Assigned task => Transcribe the listing word for word.

Data block =>

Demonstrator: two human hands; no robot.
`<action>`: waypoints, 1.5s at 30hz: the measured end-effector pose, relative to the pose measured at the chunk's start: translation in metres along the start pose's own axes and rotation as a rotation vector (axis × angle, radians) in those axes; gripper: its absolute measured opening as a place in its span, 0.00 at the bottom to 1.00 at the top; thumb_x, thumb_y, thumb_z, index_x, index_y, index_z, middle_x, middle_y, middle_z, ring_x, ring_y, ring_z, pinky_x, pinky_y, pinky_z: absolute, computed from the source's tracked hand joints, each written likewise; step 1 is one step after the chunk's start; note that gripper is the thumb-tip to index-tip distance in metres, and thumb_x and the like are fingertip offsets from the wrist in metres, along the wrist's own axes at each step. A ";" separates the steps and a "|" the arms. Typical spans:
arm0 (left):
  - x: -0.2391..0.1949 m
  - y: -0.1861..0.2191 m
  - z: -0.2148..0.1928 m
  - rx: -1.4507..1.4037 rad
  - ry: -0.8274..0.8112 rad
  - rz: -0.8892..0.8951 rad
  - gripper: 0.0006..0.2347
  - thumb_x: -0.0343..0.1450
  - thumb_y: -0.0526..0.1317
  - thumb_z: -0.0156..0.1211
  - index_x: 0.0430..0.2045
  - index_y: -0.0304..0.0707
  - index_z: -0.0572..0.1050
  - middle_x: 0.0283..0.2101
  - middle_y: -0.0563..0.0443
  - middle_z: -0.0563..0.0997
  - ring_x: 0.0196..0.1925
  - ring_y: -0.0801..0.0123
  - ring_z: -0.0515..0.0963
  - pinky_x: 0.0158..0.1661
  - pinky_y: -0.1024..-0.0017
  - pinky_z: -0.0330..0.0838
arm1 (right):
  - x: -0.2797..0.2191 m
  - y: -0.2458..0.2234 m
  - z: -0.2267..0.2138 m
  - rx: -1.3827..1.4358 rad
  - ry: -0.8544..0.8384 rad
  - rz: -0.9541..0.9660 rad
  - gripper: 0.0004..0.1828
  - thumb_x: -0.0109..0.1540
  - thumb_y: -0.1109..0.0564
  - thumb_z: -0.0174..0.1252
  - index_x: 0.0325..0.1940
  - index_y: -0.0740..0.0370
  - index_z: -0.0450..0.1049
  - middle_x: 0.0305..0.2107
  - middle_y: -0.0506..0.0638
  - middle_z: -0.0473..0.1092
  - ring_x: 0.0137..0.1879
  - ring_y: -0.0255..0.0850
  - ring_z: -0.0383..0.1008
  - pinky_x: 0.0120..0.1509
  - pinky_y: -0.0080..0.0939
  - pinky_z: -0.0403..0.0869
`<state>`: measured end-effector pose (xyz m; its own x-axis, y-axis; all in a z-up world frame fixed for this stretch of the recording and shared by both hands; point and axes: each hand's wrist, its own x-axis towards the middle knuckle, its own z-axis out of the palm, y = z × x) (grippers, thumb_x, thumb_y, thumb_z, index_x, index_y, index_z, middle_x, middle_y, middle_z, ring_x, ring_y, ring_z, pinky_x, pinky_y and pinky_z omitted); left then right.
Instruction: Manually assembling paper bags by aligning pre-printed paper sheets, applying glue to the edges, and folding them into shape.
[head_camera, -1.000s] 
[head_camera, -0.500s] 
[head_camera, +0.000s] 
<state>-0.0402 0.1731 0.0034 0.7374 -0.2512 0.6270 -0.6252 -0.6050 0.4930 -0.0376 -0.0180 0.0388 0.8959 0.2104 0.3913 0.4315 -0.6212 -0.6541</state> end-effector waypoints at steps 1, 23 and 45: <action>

Your solution =>
Demonstrator: two human hands; no robot.
`<action>`: waypoints, 1.5s at 30hz: the measured end-effector pose, relative to the pose measured at the chunk's start: translation in metres along the start pose's own axes and rotation as a rotation vector (axis × angle, radians) in those axes; gripper: its absolute measured opening as a place in its span, 0.00 at the bottom to 1.00 at the top; thumb_x, thumb_y, thumb_z, index_x, index_y, index_z, middle_x, middle_y, middle_z, ring_x, ring_y, ring_z, pinky_x, pinky_y, pinky_z: absolute, computed from the source's tracked hand joints, each written likewise; step 1 is one step after the chunk's start; note that gripper is the thumb-tip to index-tip distance in metres, and thumb_x and the like are fingertip offsets from the wrist in metres, along the wrist's own axes at each step. A ";" separates the steps and a "|" the arms. Typical spans:
arm0 (left):
  - x: -0.2391..0.1949 m
  - y: -0.1861..0.2191 m
  - z: -0.2148..0.1928 m
  - rx: -1.4507..1.4037 rad
  - ry: -0.8274..0.8112 rad
  - rz: -0.8892..0.8951 rad
  - gripper: 0.0006..0.2347
  - thumb_x: -0.0343..0.1450
  - thumb_y: -0.0526..0.1317
  - thumb_z: -0.0156..0.1211
  - index_x: 0.0430..0.2045
  - index_y: -0.0304..0.0707
  - index_z: -0.0572..0.1050
  - middle_x: 0.0283..0.2101
  - middle_y: -0.0563..0.0443
  - middle_z: -0.0563..0.0997
  - ring_x: 0.0196..0.1925
  - ring_y: -0.0801..0.0123
  - ring_z: -0.0515..0.0963
  - pinky_x: 0.0158..0.1661
  - pinky_y: -0.1024..-0.0017
  - pinky_z: -0.0330..0.0838
arm1 (right):
  - x: -0.2797..0.2191 m
  - y: -0.2458..0.2234 m
  - z: -0.2267..0.2138 m
  - rx: -1.3827..1.4358 rad
  - ry: -0.8544..0.8384 rad
  - rz: -0.9541..0.9660 rad
  - gripper: 0.0004..0.1828
  - thumb_x: -0.0109..0.1540
  - thumb_y: -0.1109..0.0564
  - thumb_z: -0.0174..0.1252
  - index_x: 0.0325..0.1940
  - index_y: -0.0740..0.0370
  - index_z: -0.0450..0.1049
  - middle_x: 0.0305..0.2107
  - middle_y: -0.0506..0.0638
  - middle_z: -0.0473..0.1092
  - ring_x: 0.0137..0.1879
  - ring_y: -0.0255..0.0850
  - ring_z: -0.0383..0.1008
  - pinky_x: 0.0120..0.1509
  - pinky_y: -0.0080..0.0939
  - pinky_z: -0.0403..0.0869
`<state>`: measured end-effector pose (xyz m; its own x-axis, y-axis; all in a z-up world frame fixed for this stretch of the recording and shared by both hands; point and axes: each hand's wrist, its own x-axis towards the middle knuckle, its own z-axis out of the palm, y = z × x) (grippers, thumb_x, thumb_y, thumb_z, index_x, index_y, index_z, middle_x, middle_y, middle_z, ring_x, ring_y, ring_z, pinky_x, pinky_y and pinky_z omitted); left then right.
Instruction: Manually assembling paper bags by aligning pre-printed paper sheets, applying glue to the edges, and folding them into shape.
[head_camera, -1.000s] 
[head_camera, -0.500s] 
[head_camera, +0.000s] 
<state>-0.0402 0.1731 0.0034 0.7374 -0.2512 0.6270 -0.6252 -0.6050 0.4930 -0.0376 -0.0180 0.0388 0.8959 0.2104 0.3913 0.4315 -0.6212 -0.6541</state> end-effector waypoints at steps 1, 23 and 45: <action>

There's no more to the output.